Question
9. Consider a second-hand car market with two kinds of cars: Kind A cars work fine with probability 9/10 and break down with probability 1/10
9. Consider a second-hand car market with two kinds of cars:
Kind A cars work fine with probability 9/10 and break down with probability
1/10
Type B cars work fine with probability 1/2 and break down with probability
1/2.
Other than the difference in the probability of break down, kinds A and B cars
are identical. Each seller knows the type of their own car, but this information
is not available to the buyers. The buyers only know that 1/2 the cars are type
A and 1/2 are type B.
Sellers value a car that works fine at 800, while buyers value a car that works
fine at 1000. Both sellers and buyers have a zero value for a car that breaks
down. Both sellers and buyers are risk-neutral.
There are many sellers and even more buyers, and you can assume that in any
transaction the seller gets all the surplus.
(a) Given that quality is observable to sellers but not to buyers, which type(s)
of car(s) would be traded and at what price(s)? Is the market outcome
efficient?
[Hint: Note that the value of a kind A car to a buyer is (9/10)1000 = 900.

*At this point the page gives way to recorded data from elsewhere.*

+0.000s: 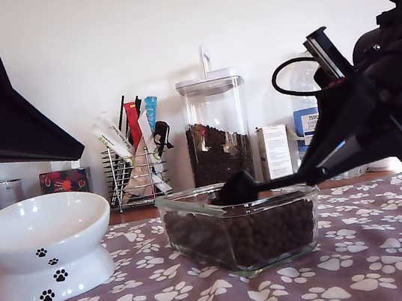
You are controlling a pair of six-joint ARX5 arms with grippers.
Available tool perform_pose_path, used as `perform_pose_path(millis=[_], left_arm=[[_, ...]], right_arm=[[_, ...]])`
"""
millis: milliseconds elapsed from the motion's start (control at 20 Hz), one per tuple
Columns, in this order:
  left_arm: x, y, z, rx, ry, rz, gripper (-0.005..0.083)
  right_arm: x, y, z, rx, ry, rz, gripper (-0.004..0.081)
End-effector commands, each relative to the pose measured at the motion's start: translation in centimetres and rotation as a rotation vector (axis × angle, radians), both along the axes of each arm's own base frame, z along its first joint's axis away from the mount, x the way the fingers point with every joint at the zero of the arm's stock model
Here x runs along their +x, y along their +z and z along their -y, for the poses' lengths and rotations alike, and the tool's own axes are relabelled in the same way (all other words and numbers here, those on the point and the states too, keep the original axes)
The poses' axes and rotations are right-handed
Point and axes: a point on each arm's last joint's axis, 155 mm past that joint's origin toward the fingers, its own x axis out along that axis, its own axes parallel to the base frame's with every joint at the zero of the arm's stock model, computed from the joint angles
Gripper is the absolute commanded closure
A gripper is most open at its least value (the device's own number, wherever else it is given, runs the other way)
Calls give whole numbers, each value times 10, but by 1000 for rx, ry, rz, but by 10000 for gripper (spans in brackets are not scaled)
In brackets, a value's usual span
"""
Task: Measure one spoon of cat food and pour it into the food bowl
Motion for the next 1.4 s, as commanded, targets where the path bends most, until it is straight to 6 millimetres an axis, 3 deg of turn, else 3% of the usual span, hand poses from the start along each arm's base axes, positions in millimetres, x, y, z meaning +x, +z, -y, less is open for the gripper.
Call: perform_pose_path(millis=[0,200,450,750,1000,1350], left_arm=[[-2,-5,0,6,-6,-2,793],[-2,-5,0,6,-6,-1,793],[-2,-5,0,5,-6,-1,793],[-3,-5,0,4,-9,-3,793],[-3,-5,0,5,-10,-3,793],[-4,-5,1,3,-16,-7,793]], right_arm=[[0,-3,1,-22,3,11,782],[0,-7,4,-51,-5,3,773],[1,-7,4,-51,-6,9,607],[7,-6,3,-48,-15,26,586],[7,-5,3,-48,-15,29,512],[24,12,0,-46,-18,81,505]])
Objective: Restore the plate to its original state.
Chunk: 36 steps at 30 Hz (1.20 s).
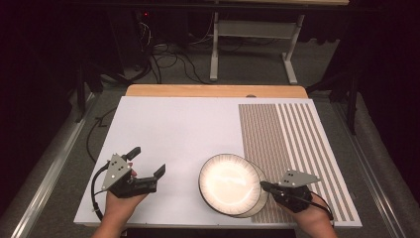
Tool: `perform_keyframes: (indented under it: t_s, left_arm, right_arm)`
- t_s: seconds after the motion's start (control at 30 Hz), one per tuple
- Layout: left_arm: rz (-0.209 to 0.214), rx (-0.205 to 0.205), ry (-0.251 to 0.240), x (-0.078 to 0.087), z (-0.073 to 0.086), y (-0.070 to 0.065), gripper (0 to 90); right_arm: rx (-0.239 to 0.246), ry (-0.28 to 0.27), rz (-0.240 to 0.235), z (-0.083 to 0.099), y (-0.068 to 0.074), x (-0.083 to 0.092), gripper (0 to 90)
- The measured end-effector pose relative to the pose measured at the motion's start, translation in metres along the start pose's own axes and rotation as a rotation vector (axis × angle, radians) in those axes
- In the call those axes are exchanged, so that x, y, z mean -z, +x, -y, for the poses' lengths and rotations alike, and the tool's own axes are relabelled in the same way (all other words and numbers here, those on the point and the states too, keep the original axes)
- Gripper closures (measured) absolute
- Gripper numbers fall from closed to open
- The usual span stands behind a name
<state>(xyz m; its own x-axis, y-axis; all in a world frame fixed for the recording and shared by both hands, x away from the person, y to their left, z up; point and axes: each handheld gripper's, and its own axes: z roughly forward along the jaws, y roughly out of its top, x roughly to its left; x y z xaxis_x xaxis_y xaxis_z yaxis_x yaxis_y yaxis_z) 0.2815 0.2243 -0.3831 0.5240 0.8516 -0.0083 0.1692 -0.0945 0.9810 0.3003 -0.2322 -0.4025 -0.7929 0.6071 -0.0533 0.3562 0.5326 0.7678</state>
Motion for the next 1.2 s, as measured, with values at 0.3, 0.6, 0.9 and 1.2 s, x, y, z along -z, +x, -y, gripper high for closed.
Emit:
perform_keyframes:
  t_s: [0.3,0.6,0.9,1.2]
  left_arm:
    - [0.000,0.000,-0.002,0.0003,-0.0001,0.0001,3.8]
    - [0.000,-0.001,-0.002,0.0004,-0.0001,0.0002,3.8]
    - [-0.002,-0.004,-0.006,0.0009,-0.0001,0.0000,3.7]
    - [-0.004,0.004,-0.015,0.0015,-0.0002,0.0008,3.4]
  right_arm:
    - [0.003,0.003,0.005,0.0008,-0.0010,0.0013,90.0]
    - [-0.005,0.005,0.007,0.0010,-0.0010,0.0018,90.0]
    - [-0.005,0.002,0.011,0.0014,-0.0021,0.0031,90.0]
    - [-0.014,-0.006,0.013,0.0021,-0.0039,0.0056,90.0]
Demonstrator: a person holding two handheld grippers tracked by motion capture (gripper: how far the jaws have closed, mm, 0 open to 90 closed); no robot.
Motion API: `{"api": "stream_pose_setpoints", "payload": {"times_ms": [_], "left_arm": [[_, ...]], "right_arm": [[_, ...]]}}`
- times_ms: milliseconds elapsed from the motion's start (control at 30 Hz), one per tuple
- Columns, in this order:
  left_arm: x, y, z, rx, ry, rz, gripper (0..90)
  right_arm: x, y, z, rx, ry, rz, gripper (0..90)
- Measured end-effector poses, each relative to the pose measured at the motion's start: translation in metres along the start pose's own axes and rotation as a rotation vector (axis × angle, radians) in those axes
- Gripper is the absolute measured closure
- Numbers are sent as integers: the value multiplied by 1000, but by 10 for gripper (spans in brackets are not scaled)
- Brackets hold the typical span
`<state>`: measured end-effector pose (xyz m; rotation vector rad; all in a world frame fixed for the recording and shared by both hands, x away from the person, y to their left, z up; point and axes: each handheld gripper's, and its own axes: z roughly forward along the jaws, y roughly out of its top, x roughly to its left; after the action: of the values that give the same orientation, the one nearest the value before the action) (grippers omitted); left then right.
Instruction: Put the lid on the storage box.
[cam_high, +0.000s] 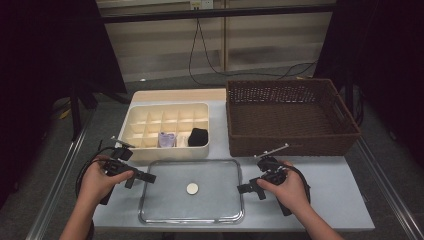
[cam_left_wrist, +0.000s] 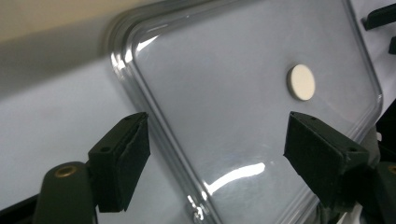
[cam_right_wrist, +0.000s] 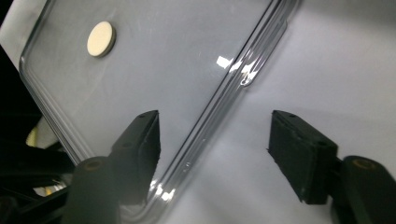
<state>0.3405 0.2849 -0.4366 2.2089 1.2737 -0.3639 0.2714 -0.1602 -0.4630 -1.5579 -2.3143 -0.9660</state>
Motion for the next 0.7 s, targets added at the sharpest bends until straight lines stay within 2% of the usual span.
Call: {"api": "stream_pose_setpoints", "payload": {"times_ms": [33,67,133,167,200,300,367,467,500,700], "left_arm": [[0,0,0,0,0,0,223],[3,-1,0,13,0,11,223],[5,-4,3,28,-2,-2,237],[6,-7,6,24,0,-27,240],[6,-7,6,24,0,-27,246],[12,-10,6,62,-11,-15,260],[13,-12,9,50,-4,-39,280],[14,-13,7,57,-16,-43,269],[13,-14,8,49,-8,-46,283],[14,-14,8,55,-10,-67,316]], "right_arm": [[0,0,0,0,0,0,350],[1,0,1,3,6,26,375],[4,1,3,22,16,84,453],[4,2,4,32,18,85,465],[4,2,4,32,18,85,465],[7,3,6,46,12,130,492],[8,4,7,54,-3,154,520],[9,6,9,60,-2,172,531],[10,8,10,65,-5,194,546],[11,9,12,72,-34,214,602]]}}
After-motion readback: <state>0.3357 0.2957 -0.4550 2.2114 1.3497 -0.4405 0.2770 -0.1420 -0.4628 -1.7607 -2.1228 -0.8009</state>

Similarly derive other values.]
(b) Suppose any seller can offer a guarantee, which is a contract that promises
to pay the buyer R if the car breaks down (no payment is made if the car
does not break down).
Find the range of values of R for which there is a separating equilibrium
in which kind A cars sell with a guarantee and type B cars sell without a
guarantee.
(c) Suppose the government forces all sellers to offer a guarantee that promises
a refund of 1100 if the car breaks down. Would such a policy promote
efficiency? Explain your answer.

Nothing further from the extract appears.